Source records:
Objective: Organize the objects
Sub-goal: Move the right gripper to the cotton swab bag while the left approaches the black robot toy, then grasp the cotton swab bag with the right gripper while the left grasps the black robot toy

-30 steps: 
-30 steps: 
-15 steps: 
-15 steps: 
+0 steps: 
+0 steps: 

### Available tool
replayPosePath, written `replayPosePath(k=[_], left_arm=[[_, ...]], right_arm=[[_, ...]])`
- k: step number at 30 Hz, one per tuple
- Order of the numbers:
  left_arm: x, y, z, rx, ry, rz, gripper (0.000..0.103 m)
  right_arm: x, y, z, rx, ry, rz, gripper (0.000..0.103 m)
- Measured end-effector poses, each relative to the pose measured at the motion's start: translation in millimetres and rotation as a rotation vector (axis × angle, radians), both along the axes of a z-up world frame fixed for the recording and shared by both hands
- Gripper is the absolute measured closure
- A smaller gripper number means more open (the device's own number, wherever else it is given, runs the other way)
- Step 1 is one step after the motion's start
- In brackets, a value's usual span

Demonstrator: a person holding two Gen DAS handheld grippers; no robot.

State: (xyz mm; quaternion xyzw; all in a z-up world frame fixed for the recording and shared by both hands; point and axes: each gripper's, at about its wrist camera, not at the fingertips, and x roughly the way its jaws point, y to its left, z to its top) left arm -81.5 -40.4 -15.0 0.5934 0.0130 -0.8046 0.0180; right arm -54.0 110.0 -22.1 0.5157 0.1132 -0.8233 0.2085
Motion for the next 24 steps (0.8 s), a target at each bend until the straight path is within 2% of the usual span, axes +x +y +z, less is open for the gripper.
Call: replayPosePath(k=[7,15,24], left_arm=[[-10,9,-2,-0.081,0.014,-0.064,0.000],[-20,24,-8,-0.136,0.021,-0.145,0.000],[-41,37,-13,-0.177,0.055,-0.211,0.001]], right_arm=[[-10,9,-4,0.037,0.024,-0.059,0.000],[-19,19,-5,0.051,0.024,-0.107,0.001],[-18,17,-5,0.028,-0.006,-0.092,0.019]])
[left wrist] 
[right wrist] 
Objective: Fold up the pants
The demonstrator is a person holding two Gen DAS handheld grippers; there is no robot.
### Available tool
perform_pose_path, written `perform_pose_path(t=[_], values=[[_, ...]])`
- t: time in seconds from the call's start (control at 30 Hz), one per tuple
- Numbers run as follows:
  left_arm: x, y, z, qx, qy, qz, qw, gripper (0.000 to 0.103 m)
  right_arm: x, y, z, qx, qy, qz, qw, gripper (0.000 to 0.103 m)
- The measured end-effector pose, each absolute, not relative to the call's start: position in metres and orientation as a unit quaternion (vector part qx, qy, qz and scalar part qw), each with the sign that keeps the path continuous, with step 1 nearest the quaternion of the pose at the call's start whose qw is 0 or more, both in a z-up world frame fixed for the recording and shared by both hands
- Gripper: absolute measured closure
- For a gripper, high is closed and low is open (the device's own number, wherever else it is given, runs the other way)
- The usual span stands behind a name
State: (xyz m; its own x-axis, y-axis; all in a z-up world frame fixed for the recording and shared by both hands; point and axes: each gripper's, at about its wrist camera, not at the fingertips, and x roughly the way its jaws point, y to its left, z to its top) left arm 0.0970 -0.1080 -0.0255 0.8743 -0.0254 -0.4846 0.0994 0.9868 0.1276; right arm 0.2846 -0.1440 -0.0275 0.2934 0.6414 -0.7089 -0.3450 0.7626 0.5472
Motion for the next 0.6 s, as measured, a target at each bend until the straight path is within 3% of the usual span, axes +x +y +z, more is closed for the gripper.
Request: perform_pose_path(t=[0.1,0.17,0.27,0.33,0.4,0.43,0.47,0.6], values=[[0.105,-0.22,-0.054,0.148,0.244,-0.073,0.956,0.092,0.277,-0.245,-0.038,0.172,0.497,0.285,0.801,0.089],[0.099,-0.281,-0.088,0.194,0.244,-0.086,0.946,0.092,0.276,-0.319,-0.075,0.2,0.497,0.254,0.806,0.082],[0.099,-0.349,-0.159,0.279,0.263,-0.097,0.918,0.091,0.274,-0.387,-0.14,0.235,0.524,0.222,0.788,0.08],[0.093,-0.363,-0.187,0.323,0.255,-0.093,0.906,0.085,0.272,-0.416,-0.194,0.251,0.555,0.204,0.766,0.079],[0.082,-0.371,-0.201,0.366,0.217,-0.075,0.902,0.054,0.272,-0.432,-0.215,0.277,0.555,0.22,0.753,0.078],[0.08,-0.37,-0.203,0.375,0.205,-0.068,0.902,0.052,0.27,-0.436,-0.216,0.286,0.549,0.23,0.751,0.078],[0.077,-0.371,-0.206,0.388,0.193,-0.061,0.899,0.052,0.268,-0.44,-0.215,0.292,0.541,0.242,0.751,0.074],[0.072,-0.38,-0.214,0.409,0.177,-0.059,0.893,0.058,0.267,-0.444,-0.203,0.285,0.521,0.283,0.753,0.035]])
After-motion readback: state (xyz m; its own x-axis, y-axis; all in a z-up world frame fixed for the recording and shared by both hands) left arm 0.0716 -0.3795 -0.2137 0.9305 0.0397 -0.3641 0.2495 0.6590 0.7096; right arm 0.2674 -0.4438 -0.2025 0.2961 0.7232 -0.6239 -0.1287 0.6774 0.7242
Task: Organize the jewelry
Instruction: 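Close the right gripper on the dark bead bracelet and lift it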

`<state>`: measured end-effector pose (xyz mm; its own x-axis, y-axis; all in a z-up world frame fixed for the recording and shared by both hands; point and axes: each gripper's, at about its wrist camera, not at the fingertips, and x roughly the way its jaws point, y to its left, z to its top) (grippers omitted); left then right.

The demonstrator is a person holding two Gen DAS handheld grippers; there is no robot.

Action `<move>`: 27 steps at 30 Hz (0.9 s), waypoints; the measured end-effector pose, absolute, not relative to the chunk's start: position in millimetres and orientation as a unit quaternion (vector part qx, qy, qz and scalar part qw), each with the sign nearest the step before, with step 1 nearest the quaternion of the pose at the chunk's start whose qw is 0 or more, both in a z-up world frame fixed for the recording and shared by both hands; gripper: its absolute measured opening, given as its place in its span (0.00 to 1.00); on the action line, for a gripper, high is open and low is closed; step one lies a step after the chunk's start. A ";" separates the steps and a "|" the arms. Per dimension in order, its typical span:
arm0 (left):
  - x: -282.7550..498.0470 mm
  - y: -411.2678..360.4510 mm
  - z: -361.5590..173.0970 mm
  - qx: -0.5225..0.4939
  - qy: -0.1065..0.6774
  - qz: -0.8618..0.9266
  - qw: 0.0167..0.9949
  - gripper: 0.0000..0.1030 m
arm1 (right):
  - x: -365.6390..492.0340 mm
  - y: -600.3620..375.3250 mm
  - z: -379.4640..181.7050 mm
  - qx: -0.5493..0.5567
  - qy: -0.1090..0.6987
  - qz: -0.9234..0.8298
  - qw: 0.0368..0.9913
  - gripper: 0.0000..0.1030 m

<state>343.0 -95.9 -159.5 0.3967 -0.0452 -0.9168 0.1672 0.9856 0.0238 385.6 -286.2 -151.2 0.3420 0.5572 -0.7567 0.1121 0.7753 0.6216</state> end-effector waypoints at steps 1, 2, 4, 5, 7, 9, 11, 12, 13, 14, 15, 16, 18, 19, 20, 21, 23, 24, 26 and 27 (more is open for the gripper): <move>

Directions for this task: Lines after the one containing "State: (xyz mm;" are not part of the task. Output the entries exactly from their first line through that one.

Your response:
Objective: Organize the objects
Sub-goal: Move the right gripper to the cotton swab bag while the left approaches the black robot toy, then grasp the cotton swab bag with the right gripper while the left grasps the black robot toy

-30 steps: 
-30 steps: 
-15 steps: 
-15 steps: 
+0 steps: 
+0 steps: 

### Available tool
replayPosePath, written `replayPosePath(k=[_], left_arm=[[_, ...]], right_arm=[[_, ...]])`
- k: step number at 30 Hz, one per tuple
- Order of the numbers:
  left_arm: x, y, z, rx, ry, rz, gripper (0.000..0.103 m)
  right_arm: x, y, z, rx, ry, rz, gripper (0.000..0.103 m)
- Measured end-effector poses, each relative to the pose measured at the motion's start: translation in millimetres and rotation as a rotation vector (axis × angle, radians), both along the axes of a z-up world frame fixed for the recording and shared by both hands
- Gripper is the absolute measured closure
- A smaller gripper number means more open (the device's own number, wherever else it is given, runs the other way)
- Step 1 is one step after the motion's start
- In brackets, a value's usual span

Demonstrator: a person holding two Gen DAS handheld grippers; no robot.

State: (xyz mm; quaternion xyzw; all in a z-up world frame fixed for the recording and shared by both hands; point and axes: each gripper's, at about its wrist camera, not at the fingertips, and x roughly the way its jaws point, y to its left, z to its top) left arm -81.5 -40.4 -15.0 0.5934 0.0130 -0.8046 0.0180; right arm -54.0 110.0 -22.1 0.5157 0.1132 -0.8233 0.2085

This output requires nothing further.